* Problem *
In the material below, the required lines run from the one containing "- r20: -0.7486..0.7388" through the one containing "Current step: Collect". Copy those lines exactly, ends included, and nothing else.

==*==

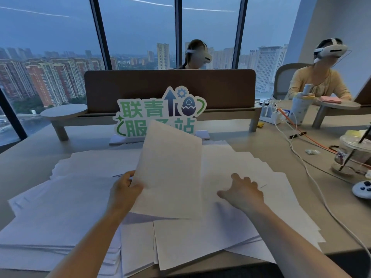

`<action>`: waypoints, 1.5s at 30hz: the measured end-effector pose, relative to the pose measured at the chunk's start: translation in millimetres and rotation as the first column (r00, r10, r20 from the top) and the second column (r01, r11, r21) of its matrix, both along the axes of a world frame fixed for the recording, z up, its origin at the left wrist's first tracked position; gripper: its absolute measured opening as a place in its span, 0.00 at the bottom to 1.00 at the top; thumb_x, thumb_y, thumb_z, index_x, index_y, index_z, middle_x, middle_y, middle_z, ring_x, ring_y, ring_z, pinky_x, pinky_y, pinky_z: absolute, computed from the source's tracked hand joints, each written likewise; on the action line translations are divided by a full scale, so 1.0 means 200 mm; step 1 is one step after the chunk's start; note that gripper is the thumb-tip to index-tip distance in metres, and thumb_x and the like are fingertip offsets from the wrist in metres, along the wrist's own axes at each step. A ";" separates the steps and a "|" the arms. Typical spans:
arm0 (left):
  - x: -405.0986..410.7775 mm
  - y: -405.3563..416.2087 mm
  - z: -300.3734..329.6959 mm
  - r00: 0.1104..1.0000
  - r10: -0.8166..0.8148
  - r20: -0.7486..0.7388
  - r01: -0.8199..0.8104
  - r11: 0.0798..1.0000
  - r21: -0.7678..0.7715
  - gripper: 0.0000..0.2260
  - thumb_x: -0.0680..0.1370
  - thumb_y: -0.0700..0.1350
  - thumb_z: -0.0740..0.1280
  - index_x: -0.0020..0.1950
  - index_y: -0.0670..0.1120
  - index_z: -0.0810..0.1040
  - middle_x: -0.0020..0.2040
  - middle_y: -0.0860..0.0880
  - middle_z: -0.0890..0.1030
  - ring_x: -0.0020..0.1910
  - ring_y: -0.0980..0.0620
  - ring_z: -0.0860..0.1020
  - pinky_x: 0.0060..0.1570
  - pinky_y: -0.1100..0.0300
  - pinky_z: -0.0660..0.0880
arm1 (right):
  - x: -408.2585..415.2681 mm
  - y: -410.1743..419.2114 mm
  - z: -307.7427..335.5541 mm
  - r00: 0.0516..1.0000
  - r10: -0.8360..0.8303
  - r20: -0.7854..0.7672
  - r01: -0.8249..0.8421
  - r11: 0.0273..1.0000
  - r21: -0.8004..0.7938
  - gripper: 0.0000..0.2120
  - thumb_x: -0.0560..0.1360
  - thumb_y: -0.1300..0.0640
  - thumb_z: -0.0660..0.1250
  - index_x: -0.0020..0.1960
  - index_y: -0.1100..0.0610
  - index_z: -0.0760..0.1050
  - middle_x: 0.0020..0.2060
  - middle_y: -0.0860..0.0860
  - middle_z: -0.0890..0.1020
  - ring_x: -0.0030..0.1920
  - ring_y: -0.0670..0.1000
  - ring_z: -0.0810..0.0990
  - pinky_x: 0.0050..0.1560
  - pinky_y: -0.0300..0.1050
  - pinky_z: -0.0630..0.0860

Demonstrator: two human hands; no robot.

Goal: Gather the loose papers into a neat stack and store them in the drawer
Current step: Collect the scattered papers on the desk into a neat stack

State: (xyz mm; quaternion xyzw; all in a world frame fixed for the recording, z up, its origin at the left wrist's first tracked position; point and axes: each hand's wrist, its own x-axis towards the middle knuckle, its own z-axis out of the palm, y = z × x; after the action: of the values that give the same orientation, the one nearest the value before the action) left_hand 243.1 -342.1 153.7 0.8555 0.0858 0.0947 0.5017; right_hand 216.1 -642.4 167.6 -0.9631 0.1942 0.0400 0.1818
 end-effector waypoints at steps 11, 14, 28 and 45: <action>-0.02 -0.12 0.01 0.947 -0.277 -0.163 0.302 0.940 0.156 0.16 0.65 0.43 0.69 0.52 0.56 0.79 0.47 0.46 0.85 0.46 0.46 0.83 0.51 0.51 0.79 | -0.01 -0.12 0.00 0.967 -0.122 -0.225 0.100 0.989 -0.108 0.41 0.56 0.31 0.76 0.61 0.52 0.70 0.55 0.54 0.77 0.58 0.58 0.75 0.56 0.51 0.71; -0.01 -0.13 -0.01 0.940 -0.295 -0.171 0.328 0.919 0.220 0.17 0.71 0.37 0.70 0.58 0.51 0.79 0.50 0.46 0.84 0.48 0.46 0.82 0.51 0.53 0.78 | 0.02 -0.13 0.02 0.961 -0.127 -0.245 0.116 0.992 -0.059 0.31 0.58 0.35 0.77 0.53 0.52 0.75 0.48 0.51 0.80 0.54 0.57 0.77 0.54 0.50 0.68; 0.00 -0.16 -0.01 0.937 -0.290 -0.192 0.343 0.861 0.374 0.14 0.73 0.38 0.69 0.57 0.49 0.77 0.58 0.47 0.79 0.52 0.50 0.74 0.51 0.60 0.67 | 0.05 -0.19 -0.03 0.972 -0.146 -0.186 0.164 0.983 0.086 0.13 0.64 0.48 0.73 0.41 0.52 0.73 0.44 0.51 0.78 0.52 0.56 0.77 0.52 0.49 0.68; 0.05 -0.18 0.01 0.915 -0.327 -0.235 0.382 0.891 0.246 0.23 0.72 0.44 0.74 0.66 0.46 0.75 0.61 0.47 0.79 0.54 0.49 0.76 0.60 0.51 0.73 | 0.15 -0.14 0.02 0.911 0.140 0.388 -0.314 0.846 0.431 0.12 0.75 0.66 0.63 0.45 0.53 0.84 0.40 0.48 0.86 0.43 0.53 0.83 0.45 0.51 0.80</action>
State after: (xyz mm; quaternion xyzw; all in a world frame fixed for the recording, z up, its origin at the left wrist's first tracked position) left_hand 253.2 -377.4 154.9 0.9253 -0.0404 -0.0680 0.3708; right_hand 245.4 -670.8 172.2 -0.8949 0.0263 -0.0587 0.4416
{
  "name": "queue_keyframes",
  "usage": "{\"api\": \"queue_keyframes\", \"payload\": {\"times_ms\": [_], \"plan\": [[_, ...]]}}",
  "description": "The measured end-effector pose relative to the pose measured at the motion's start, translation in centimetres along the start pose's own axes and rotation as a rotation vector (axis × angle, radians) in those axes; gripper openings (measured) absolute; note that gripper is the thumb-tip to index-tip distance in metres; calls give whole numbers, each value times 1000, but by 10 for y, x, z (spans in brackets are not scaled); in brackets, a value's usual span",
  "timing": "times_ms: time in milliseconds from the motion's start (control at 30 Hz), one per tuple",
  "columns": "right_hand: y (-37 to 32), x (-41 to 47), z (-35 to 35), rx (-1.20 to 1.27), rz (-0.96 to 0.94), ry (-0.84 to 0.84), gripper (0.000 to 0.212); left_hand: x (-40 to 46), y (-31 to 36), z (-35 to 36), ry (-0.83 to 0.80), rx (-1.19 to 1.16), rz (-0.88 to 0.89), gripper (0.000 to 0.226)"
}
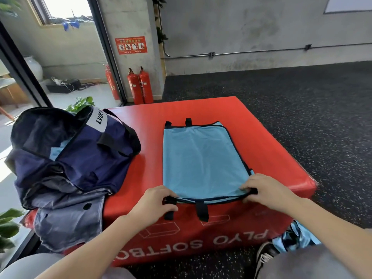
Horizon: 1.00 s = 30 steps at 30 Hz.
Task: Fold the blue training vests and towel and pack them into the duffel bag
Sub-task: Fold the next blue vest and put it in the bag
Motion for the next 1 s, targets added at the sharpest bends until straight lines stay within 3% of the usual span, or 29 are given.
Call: {"api": "queue_keyframes", "payload": {"times_ms": [167, 267, 400, 533, 667, 1000], "plan": [[-7, -11, 1, -60, -10, -19, 20, -12, 4, -1, 21, 35, -11, 15], [-9, -15, -1, -33, -28, 12, 21, -20, 11, -6, 58, 15, 4, 16], [-19, -16, -17, 290, 26, 51, 15, -23, 22, -19, 194, -128, -73, 12], [-24, -7, -34, 653, 14, 49, 36, -17, 26, -40, 308, -197, -94, 14], [-31, 11, -52, 823, 43, 84, 10, -2, 24, -57, 362, -235, -99, 18], [-8, 92, -67, 805, 160, 195, 11, 87, -9, -66, 322, -202, -162, 19]]}}
Point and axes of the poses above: each hand's wrist, its own x-axis towards the middle knuckle, its own z-axis out of the palm, y = z × x, the point moved 2 cm from there along x, towards the middle knuckle, and after that the axes turned 4 degrees about -y, right-handed, at the moved point
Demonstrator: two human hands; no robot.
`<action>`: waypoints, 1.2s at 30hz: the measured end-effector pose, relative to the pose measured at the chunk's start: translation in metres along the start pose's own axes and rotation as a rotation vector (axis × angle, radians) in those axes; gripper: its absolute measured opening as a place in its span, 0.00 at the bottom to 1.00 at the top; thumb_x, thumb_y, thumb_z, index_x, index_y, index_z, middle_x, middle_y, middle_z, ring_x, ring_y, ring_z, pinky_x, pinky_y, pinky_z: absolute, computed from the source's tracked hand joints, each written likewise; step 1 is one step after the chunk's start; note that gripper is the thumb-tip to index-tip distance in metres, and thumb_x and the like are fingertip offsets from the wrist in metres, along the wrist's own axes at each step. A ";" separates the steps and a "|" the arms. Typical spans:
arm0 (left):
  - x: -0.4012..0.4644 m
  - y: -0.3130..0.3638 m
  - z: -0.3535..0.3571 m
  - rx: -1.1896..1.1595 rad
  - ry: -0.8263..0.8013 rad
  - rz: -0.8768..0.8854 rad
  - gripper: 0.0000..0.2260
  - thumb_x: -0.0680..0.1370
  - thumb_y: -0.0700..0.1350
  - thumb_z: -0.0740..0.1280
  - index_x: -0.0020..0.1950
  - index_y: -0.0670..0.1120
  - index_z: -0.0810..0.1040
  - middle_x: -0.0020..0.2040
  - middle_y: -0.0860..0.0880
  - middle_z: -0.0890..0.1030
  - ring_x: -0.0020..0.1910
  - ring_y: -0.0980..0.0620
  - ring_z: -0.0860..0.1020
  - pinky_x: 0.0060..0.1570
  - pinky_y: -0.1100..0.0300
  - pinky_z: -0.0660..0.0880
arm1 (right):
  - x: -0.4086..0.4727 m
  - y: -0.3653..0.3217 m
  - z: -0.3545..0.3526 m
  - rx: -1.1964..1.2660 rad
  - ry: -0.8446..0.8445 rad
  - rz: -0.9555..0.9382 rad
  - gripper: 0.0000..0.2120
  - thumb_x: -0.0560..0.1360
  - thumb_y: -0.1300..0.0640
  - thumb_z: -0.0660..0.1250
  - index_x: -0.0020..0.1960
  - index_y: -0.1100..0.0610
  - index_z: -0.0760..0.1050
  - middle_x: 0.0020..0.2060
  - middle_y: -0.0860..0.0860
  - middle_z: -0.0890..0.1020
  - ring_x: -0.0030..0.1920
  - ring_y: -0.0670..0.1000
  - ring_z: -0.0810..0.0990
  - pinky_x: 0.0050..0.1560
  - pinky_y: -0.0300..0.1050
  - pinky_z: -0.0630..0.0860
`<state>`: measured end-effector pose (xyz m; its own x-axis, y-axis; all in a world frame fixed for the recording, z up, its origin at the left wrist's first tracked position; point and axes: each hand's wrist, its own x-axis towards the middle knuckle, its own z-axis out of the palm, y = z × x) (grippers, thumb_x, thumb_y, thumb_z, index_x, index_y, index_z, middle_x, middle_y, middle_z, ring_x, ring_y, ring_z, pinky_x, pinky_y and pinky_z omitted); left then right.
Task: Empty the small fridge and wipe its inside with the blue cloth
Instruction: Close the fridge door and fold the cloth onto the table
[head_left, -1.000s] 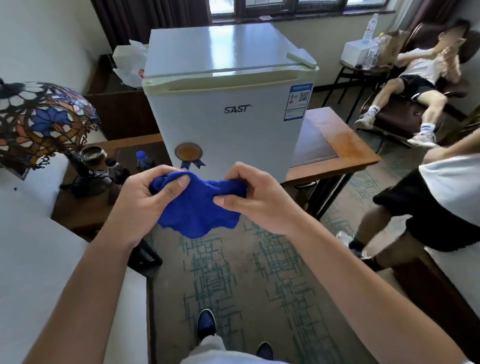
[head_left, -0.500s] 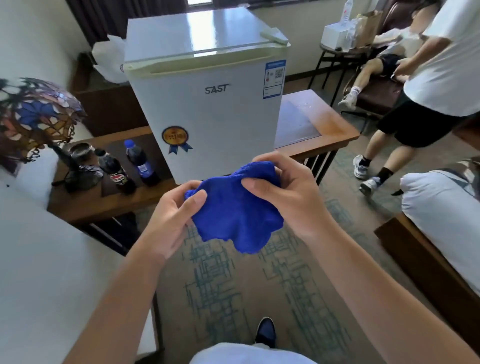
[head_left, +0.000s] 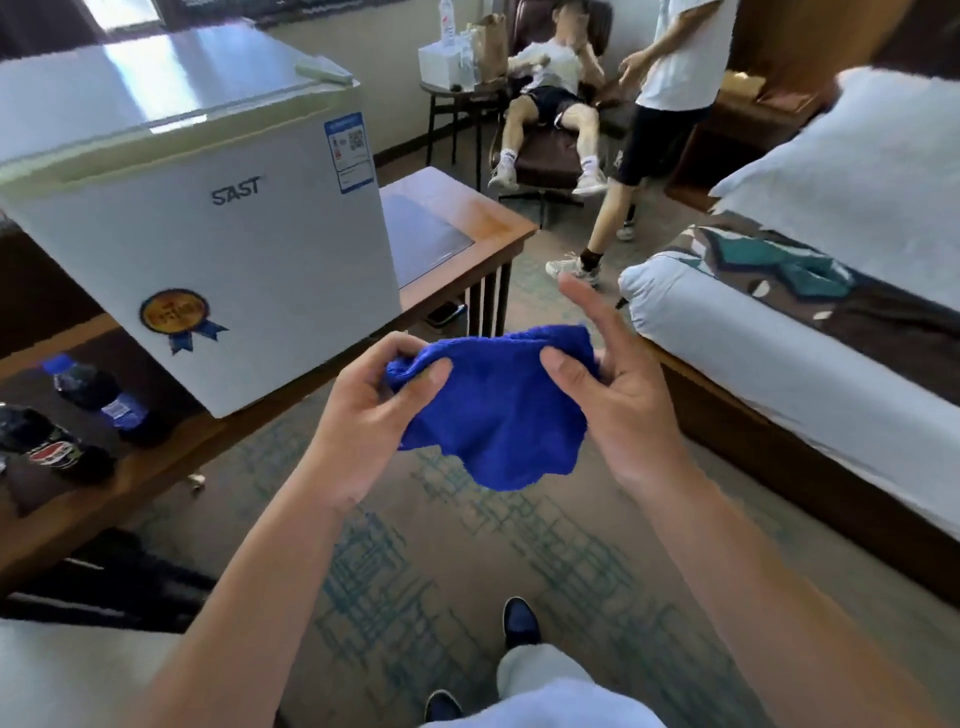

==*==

* Your response *
  - r20: -0.7486..0.7388
  - r01: -0.8199..0.8104
  - r11: 0.0798..1.0000
  - r21: -0.7678..0.7715
  - gripper: 0.0000..0.2260
  - thumb_x: -0.0680..0.1370
  - thumb_y: -0.0700..0.1350
  - thumb_z: -0.0740..0.1280
  - index_x: -0.0020..0.1950
  - index_y: -0.0670..0.1120
  - index_z: -0.0810..0.1040
  - middle_x: -0.0020..0.2040
  - middle_y: -0.0860..0.0880
  - middle_z: -0.0890..0.1030
  - ring_x: -0.0020..0.1910
  - ring_y: -0.0980..0.0620
  - ring_z: -0.0860..0.1020
  - pinky_x: 0.0060..0.1570
  - pinky_y: -0.1100..0.0300
  - pinky_z: -0.0660..0.0880
arm1 (right):
  - x: -408.2585..415.2681 mm
  - y: -410.1743..419.2114 mm
  - z: -307.7427..335.5541 mm
  - r00: 0.0516..1.0000
  - r10: -0.8360..0.8303
  - r20: -0.7854..0.7672
  - r01: -0.8249..0.8421
  - r11: 0.0273..1.0000
  - r21: -0.8004..0.7938
  - gripper: 0.0000..0.2120
  - thumb_x: -0.0560..0.1360
  - thumb_y: -0.1300..0.0640
  - thumb_z: -0.0660..0.1250
  - index_x: -0.0020..0.1960
  - index_y: -0.1100..0.0610
  - index_z: -0.0760..0.1050
  - middle_x: 0.0020..0.2060
  - middle_y: -0.0860..0.0860
  - middle_z: -0.0890..0.1020
  - ring_x: -0.0030..0.1920
  - ring_y: -0.0670..0.1000
  - ring_z: -0.0810..0.0990
  - pinky_x: 0.0050..0.1560
  - pinky_y: -0.0300..0.1050
  - pinky_z: -0.0630..0.0860

Demonstrator: two human hands; no robot.

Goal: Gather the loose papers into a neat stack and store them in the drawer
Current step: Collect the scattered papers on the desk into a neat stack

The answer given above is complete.